In a changing world, the rules of work are constantly being rewritten. And many experts are identifying generative artificial intelligence (gen AI) as the biggest disruptor for businesses in 2024. 

Gen AI offers huge opportunities, with the potential to unlock an estimated $2.6 trillion to $4.4 trillion in additional annual value across industries [1]. But it also presents risk and uncertainty, with 53% of people reporting that AI-generated misinformation and disinformation is one of the top risks likely to present a global crisis in 2024 [2].

Whilst some organisations have banned gen AI tools, others are finding them highly productive for generating ideas, synthesising data, creating content and many other tasks. Economists now forecast that generative AI and other technologies have the potential to automate work activities that absorb 60–70% of employees’ time [3]. There are different perspectives on what this could mean, but in a human-centred organisation making ethical decisions, it could look like employees being liberated from monotonous tasks and freed up to do more interesting work, learn new skills, and prioritise their wellbeing.

The human-centred AI workplace

So what will the AI age mean for leaders? Increasingly, successful organisations will be those who use gen AI to enhance human interactions, making space for core human talents and meaningful, human-centred cultures to emerge.
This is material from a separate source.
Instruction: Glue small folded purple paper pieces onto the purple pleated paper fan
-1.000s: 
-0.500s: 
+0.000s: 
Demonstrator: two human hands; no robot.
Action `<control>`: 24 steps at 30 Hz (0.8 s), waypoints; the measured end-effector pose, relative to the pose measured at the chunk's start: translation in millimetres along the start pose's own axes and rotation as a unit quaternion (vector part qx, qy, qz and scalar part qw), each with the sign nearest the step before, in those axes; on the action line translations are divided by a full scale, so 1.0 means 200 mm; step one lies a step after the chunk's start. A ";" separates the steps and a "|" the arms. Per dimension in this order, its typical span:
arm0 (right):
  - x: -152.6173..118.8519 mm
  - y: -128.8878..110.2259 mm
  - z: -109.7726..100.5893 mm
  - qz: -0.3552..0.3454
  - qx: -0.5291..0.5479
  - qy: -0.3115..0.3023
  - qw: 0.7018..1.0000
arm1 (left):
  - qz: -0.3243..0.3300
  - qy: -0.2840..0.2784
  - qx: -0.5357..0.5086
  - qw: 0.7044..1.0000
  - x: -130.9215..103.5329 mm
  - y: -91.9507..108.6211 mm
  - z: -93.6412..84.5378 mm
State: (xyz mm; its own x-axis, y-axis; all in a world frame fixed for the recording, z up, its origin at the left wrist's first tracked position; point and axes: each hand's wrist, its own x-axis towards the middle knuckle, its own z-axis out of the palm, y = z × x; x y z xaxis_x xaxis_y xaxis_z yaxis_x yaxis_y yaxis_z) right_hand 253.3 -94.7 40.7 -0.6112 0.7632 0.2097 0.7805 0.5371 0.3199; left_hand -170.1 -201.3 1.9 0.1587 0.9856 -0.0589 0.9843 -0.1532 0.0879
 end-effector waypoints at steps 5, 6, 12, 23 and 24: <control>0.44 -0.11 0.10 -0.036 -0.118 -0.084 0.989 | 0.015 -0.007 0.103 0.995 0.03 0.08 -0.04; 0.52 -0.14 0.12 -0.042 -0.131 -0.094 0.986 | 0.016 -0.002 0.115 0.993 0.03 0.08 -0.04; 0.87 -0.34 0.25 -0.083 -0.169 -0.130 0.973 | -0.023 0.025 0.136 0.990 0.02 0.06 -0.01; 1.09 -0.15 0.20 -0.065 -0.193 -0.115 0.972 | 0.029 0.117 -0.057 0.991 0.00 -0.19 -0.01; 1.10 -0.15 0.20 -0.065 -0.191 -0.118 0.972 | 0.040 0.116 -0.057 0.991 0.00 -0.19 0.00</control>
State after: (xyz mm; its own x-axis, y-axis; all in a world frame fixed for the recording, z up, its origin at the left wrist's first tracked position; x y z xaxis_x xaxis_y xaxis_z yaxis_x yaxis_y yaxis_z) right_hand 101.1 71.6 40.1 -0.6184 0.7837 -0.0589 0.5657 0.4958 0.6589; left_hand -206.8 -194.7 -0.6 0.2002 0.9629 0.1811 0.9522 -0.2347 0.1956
Integrating gen AI and other innovative technologies into our organisations will require increased focus on human qualities. These are the qualities that leaders will need in order to make ethical decisions about how gen AI can empower and enable people, rather than sidelining or replacing them. Core values and strong human relationships will come to the fore – the very building blocks of great organisational cultures – as well as a good dose of transparency and honesty. 

Four abilities for future leadership

 Here are four abilities that we believe will be key for leaders in the AI age: 

1. Integrity – With changes to work and job roles, ongoing shifts in skill requirements, and high potential for misinformation, people need leaders they can trust. Researchers found that integrity was the number one, most widely perceived critical competency for the AI workplace, with over 75% of respondents in agreement that it will become more important as AI is integrated into organisations [4]. Leaders with integrity have high levels of trust, never compromise on their values, are transparent and honest, and always show up as their authentic selves. 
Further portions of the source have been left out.